But we are what we are. The world is full of people who have every right to run marathons at every age. Or to inflict a torture called ‘Squash’ on their ageing bodies. Or to pay fortunes to adjust various parts of their anatomies to the north-west. Or to contrive to dress as teenagers. Or adopt whatever strategy they imagine will benefit how they feel about themselves.
But it’s good to know too, particularly for those of my vintage, that following a fitness regime can turn us too much into ourselves. While it important to care for ourselves, we are in our later years prone to a kind of physical narcissism that makes it the object of an almost religious devotion.
Oscar Wilde might almost be right when he said that youth was wasted on the young. That may be true but, as the great advertising cliché puts it, when it’s gone it’s gone.
Hi, Brendan. Here in Japan Marathons are hugely popular and the traffic of Tokyo is rerouted to accommodate them. In the Church, too, I notice the rise of athleticism, as in the “Exodus 90” movement (or in an Opus Dei priest who bounded up the steps to a lofty panorama terrace in Graz while I straggled out of breath behind him). I also notice that literary culture of a high level has become the mark of a certain clerical world (that Opus Dei priest, from Chile, was teaching theology or philosophy in Germany but babbled on about Conrad, James, Proust, Rilke, Eliot etc.); the Pope’s letter on literature is greeted with joy in that clerical world. Maybe the next papal letter will be on the importance of athletics.
Thanks for the laughs Brendan. Being of a certain vintage, I thought I was just plain lazy but I much prefer my new understanding that I just have a healthy realism.
Joe@1,
I have been delighted, like many others drawn to the study of literature for its capacity to explore, express and reflect on human experience, to hear of Pope Francis and others in church leadership showing their knowledge of and pleasure in it. Without subscribing to the idea that it has replaced religion, it’s safe to say that from it for some hundreds of years now a great part of our truth-seeking and truth-telling about society and ourselves has come.

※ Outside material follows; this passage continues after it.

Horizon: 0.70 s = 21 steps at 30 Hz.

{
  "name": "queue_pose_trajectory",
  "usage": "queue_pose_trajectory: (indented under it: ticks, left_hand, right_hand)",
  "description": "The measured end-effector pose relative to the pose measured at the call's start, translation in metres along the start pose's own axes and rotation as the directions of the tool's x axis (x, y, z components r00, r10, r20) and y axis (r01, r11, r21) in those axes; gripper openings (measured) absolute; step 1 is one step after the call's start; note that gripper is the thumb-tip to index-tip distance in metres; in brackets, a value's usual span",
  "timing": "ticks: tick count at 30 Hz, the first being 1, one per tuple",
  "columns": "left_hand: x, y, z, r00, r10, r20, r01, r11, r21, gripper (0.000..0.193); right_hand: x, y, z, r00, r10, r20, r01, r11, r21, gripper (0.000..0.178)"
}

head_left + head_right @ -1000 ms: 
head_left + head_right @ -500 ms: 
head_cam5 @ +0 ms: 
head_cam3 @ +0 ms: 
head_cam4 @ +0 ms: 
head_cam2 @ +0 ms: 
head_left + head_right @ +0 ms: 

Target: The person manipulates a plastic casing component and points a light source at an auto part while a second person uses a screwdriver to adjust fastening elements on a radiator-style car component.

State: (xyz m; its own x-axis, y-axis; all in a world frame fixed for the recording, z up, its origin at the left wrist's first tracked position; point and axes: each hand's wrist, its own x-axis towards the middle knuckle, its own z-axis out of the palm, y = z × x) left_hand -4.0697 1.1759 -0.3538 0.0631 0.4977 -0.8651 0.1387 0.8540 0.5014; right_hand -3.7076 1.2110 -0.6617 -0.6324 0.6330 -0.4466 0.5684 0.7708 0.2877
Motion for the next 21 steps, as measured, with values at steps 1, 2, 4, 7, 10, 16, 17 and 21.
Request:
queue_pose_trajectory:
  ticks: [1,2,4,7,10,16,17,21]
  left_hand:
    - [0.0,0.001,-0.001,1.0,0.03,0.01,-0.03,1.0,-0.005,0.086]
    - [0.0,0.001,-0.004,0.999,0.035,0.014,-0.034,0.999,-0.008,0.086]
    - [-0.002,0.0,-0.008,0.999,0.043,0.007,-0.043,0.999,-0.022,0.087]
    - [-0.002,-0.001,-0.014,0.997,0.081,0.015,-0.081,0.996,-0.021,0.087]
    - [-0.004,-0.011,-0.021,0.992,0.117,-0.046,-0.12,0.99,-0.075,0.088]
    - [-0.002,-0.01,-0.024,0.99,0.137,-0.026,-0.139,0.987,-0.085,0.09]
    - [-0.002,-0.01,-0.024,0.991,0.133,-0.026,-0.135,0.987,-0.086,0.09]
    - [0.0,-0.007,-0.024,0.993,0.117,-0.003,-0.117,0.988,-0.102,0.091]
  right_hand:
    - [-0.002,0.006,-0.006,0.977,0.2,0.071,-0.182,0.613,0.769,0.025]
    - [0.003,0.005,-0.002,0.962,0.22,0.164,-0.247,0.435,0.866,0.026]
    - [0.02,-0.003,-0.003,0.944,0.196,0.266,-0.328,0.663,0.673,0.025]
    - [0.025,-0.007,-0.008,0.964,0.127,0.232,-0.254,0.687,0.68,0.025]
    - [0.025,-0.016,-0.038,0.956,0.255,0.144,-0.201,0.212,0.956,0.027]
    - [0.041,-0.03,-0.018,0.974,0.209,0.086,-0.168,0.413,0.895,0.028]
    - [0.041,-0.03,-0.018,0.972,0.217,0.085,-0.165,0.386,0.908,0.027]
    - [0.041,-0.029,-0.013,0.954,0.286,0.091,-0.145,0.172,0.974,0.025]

So I was disappointed in the tone you used when you referred to, “that Opus Dei priest, from Chile,” who, you write, “babbled on about” the great authors you then list. Are you are implying faddishness or superficiality in his engagement with their work, or even worse, are you suggesting those writers are not appropriate sources anyway of any kind of wisdom or insight that might be of real value to us? Are you suggesting there is something incongruous or false or superficial in the Pope’s literary allusions, or that reading and loving literature itself has always a whiff of dilettantism about it and is distasteful? The brevity of your remarks and rather flippant tone leave all this unclear.
I too would react against “babbling”, but for far too long clerics in all the parishes I have experience of have shown ignorance, indifference and often antipathy to literature, so even a bit of babbling of it now and then would have been welcome. When some sense of its value is shown to be appreciated, it would be better to applaud than cast aspersions on it or on those who show love and respect for it.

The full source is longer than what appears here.